Article

Code reviews in the age of AI

Jan Hoon

AI-assisted development is producing more code, faster, than most teams were built to handle.

That is mostly a good thing. Teams are solving bigger problems, closing more issues, and shipping things that would have taken weeks in a matter of days. The acceleration is real and it compounds quickly.

But there is a cost that is starting to show up in engineering backlogs everywhere: pull requests are getting large, complex, and frequent — and there is only so much code a developer can read in a day. That capacity has not changed. The volume has.

What has actually changed

The way most developers use AI tools now is not just autocomplete on steroids. It is whole-feature generation. You describe a problem, review an outline, and get back a working implementation across multiple files that might span services, migrations, types, and tests.

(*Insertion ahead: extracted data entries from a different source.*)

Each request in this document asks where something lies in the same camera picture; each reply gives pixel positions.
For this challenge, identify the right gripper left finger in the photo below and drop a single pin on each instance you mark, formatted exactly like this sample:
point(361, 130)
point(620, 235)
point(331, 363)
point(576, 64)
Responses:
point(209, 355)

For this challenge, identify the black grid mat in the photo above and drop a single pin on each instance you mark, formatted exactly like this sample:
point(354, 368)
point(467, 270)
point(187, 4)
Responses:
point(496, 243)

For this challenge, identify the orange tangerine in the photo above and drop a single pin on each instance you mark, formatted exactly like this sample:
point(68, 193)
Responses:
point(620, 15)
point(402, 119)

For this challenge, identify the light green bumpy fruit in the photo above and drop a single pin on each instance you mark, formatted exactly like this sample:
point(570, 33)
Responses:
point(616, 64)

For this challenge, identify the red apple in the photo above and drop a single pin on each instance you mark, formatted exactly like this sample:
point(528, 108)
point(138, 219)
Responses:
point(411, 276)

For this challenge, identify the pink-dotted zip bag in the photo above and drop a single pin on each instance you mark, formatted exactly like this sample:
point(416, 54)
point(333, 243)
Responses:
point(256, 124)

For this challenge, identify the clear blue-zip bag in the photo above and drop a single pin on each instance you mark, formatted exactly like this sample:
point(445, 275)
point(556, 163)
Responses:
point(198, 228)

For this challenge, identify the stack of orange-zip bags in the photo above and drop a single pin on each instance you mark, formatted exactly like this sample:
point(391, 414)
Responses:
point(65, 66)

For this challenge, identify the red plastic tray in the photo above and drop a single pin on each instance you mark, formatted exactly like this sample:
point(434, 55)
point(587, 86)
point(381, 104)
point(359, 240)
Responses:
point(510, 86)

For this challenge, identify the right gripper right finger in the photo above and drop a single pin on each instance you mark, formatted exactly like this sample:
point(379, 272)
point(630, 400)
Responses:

This is genuinely powerful. It also means that the unit of change has grown. Where a developer might have submitted a focused 200-line PR before, the same developer with AI assistance is now submitting 800 lines across twelve files — and they are doing it more often.

The reviewer on the other side of that PR is still a human, still working at human speed, and now expected to understand and validate changes they had no part in creating.

This is not a temporary friction. It is a structural shift. And if teams do not adapt the review process to match the new production rate, the review bottleneck will quietly undo a lot of the productivity they think they are gaining.

Why the old approach is not scaling

The traditional code review approach goes something like this: check out the branch, run the code locally, read through the diff line by line, and write comments.

That works reasonably well when diffs are small, when the reviewer has context about why the changes were made, and when there is time to think carefully.

None of those things are reliably true anymore.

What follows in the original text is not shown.